What are the benefits of heart rate training?
- Posted on
- Posted in Cardio
Are you an enthusiastic athlete and do you want to optimise your workouts? Then you cannot avoid using a heart rate monitor. By doing heart rate training, you can keep a close eye on the intensity of your workout. With this, you don't train too lightly, but you also don't go over your limit by working out too intensively.
Why track your heart rate?
Your body always needs oxygen. Your heart ensures that oxygen-rich blood is pumped through the body. The more intense the exercise, the more oxygen your body needs and the harder your heart will pump. Your heart rate is an important indicator of the health of your heart and cardiovascular system, as well as your way of exercising. This is because you train most effectively if you stay within your heart rate zones.If your heart rate is too low then your workouts will not be effective (enough), if you go over the limit of your heart rate zone then you risk overexertion and injury. This has the opposite effect on your training goals because your body needs time to recover from that.
So, a heart rate monitor shows exactly when you are challenging yourself enough or asking too much of your body. This will help you achieve your workout goals.
What are heart rate zones?
Your heart rate is very personal. Not only does your fitness affect your heart rate, other factors also influence the number of beats per minute. Examples include stress, alcohol, but also your physique. Therefore, a heart rate zone is generally expressed as the percentage of your maximum heart rate. We generally distinguish between five heart rate zones.- 1. Very light
This is fifty to sixty per cent of your maximum heart rate. In this zone, you feel like you could go on for hours. It helps you recover from an intense workout and it is good for general health.
- 2. Light
This is sixty to seventy per cent of your maximum heart rate. This is good for your overall stamina and helps burn fat. This too is a comfort zone.
- 3. Moderate
This is seventy to eighty per cent of your maximum heart rate. This is where you notice that you start taking deeper breaths and it feels like a moderate effort. You improve your aerobic fitness.
- 4. Heavy
This is eighty to ninety per cent of your maximum heart rate. This will improve your endurance and your body will burn more carbohydrates to get energy. You start breathing heavily and clearly feel your muscles.
- 5. Very heavy
This is ninety to one hundred per cent of your maximum heart rate. With this, you improve peak performance. You breathe heavily and it is very tiring for your muscles.

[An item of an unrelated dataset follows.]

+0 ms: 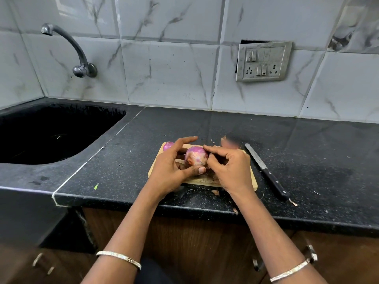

What is your maximum heart rate?
The rule of thumb for calculating your maximum heart rate is 220 minus your age. So if you are 40 years old, that becomes 220 - 40 is 180. With this, you can then calculate the percentage for your heart rate zone.We also always say: listen to your body. Do you have a good heart rate according to the maths but don't feel comfortable with it? Then your body is probably indicating that it doesn't suit you. Are you in doubt about the right heart rate and do you always have a completely different heart rate than the calculation says? If so, always consult a doctor.
What types of heart rate monitors are there?
Now that you know the benefits of tracking your heart rate during your workout, it's time to choose a heart rate monitor. You can wear a heart rate monitor in two different ways: around your arm or as a chest belt.1. Chest belt
This heart rate monitor attaches under your chest. Just set the length right, put it on and train! Chest belts are made of comfortable material for extra comfort. They can connect directly to an exercise bike or other cardio devices, for example. A chest strap with Bluetooth can also share data directly with your tablet, smartwatch or training app.
2. Armband
Some athletes do not like a chest strap and prefer to opt for a heart rate monitor on the arm. The armbelt can also record your cadence, which is the movement you make while walking. With that, the arm strap measures the average number of steps per minute from your cadence (not the concrete number of steps). Furthermore, an arm strap has the same functions as a chest strap.
3. Integrated heart rate sensors
Many cardio trainers have integrated heart rate sensors. The handles measure your heart rate during the workout. This is fine for a standard measure, but for the most accurate heart rate measurement, a chest belt of armband is recommended.
Many cardio trainers have integrated heart rate sensors. The handles measure your heart rate during the workout. This is fine for a standard measure, but for the most accurate heart rate measurement, a chest belt of armband is recommended.
We also distinguish between analog and digital heart rate monitors. Chest belts and armbands can be either analog or digital.
Analog heart rate monitors
An analog heart rate monitor lets you connect to one device at a time, such as your cardio machine, to track your training results. An analog connection has a shorter range, on average 150 centimeters. An analog heart rate monitor is more affordable than a digital one.
Digital heart rate monitors
Digital (Bluetooth) heart rate monitors have a longer range (one and a half metres on average) than analog meters. So, you can walk a little further from your trainer or device without disconnecting. A digital heart rate monitor can connect to multiple devices at the same time, for example to Tunturi Routes on your mobile phone while sharing your training results with your smartwatch. More modern devices such as a smartphone, smartwatch or tablet can often only connect via Bluetooth. So, pay close attention to that if you want to make use of that in your training and have to choose between analog and digital.